In the records below, find the lines that include "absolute" and copy each.

(Saved data entries)
>>
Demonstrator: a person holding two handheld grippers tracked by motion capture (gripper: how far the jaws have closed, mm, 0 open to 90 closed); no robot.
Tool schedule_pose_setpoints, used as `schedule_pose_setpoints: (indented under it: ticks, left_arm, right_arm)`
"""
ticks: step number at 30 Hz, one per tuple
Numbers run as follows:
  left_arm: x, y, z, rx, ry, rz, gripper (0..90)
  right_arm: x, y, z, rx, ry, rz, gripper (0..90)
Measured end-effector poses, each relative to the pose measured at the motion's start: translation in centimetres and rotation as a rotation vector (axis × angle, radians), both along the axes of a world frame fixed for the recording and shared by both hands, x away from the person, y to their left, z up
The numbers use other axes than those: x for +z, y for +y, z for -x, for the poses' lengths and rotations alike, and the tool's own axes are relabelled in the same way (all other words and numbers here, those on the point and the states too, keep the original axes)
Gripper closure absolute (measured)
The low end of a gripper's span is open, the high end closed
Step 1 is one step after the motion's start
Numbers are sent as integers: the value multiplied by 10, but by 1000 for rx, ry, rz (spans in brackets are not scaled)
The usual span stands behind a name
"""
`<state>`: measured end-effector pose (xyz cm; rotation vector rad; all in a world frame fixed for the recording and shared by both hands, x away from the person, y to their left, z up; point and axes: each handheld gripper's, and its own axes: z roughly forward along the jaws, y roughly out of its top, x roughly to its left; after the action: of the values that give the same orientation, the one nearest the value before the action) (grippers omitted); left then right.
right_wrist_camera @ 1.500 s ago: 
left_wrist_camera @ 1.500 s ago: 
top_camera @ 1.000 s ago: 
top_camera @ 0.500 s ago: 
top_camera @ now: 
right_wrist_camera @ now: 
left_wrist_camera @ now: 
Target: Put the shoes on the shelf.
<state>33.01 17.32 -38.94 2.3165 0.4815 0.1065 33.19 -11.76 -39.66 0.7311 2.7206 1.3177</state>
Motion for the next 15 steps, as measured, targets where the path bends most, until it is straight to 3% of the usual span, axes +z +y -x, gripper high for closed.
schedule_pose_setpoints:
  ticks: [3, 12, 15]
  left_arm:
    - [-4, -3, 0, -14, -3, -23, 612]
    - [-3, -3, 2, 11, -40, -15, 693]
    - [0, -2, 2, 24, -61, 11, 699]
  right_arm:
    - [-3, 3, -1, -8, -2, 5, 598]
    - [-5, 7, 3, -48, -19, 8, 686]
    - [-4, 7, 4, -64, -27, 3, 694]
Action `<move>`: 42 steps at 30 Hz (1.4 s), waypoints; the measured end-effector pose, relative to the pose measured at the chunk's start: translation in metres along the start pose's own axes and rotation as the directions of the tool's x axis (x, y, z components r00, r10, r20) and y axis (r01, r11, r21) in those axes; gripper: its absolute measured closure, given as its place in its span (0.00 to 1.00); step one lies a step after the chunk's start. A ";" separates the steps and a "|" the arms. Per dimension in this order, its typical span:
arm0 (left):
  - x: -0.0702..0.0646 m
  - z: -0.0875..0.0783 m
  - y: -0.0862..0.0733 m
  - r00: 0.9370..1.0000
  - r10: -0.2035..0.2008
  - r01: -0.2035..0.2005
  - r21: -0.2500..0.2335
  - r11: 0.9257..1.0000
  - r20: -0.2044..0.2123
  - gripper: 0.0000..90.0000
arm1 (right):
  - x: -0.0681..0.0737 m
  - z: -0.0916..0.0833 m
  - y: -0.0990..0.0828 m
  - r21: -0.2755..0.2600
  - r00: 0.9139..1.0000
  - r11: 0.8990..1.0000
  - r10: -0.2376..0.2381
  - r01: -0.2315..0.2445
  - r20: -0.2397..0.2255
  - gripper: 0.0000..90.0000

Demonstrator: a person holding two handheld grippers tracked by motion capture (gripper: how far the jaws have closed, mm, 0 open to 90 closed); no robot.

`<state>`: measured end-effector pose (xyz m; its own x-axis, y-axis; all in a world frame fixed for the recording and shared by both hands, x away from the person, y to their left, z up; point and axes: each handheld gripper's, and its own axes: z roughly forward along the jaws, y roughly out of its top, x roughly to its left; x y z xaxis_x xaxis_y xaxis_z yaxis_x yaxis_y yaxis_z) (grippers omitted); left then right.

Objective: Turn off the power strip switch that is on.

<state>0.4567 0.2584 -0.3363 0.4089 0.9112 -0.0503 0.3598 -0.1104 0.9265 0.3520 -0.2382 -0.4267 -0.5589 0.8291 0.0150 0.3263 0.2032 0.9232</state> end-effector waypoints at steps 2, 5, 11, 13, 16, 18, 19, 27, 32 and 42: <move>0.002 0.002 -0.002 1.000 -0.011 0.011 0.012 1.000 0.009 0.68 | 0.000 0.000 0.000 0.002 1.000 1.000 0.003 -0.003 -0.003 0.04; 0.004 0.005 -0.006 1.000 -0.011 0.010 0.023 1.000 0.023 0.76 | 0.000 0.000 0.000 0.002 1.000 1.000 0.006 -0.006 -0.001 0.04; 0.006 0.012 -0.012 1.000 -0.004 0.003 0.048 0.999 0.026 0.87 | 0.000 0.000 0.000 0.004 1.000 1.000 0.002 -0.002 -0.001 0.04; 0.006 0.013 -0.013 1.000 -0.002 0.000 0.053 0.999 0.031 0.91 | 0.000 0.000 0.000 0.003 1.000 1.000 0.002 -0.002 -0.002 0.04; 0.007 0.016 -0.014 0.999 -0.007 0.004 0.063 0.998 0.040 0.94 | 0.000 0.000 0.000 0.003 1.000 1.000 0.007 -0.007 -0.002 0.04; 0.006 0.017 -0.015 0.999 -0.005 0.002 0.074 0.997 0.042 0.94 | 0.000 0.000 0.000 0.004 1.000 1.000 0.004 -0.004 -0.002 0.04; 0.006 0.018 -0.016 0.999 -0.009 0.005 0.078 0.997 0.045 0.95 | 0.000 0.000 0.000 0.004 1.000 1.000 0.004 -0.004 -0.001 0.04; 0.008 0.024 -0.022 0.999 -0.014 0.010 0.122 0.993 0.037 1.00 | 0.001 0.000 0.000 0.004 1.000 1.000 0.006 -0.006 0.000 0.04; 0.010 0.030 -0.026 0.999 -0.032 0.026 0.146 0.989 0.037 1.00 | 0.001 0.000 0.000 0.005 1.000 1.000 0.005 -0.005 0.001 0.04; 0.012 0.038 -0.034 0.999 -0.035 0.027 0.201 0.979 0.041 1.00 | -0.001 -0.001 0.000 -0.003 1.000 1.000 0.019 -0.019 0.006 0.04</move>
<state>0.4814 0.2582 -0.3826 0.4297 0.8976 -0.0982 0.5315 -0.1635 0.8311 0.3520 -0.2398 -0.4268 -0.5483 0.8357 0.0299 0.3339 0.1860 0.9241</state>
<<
▶ _Solution to this exercise_
Gripper closure absolute (measured)
Action `<move>`: 42 steps at 30 Hz (1.4 s), waypoints; the measured end-effector pose, relative to the pose measured at the chunk's start: translation in metres along the start pose's own axes and rotation as the directions of the tool's x axis (x, y, z components r00, r10, r20) and y axis (r01, r11, r21) in those axes; gripper: its absolute measured closure, given as its place in its span (0.00 to 1.00); step one lies a step after the chunk's start. A ";" separates the steps and a "|" the arms. Per dimension in this order, its typical span:

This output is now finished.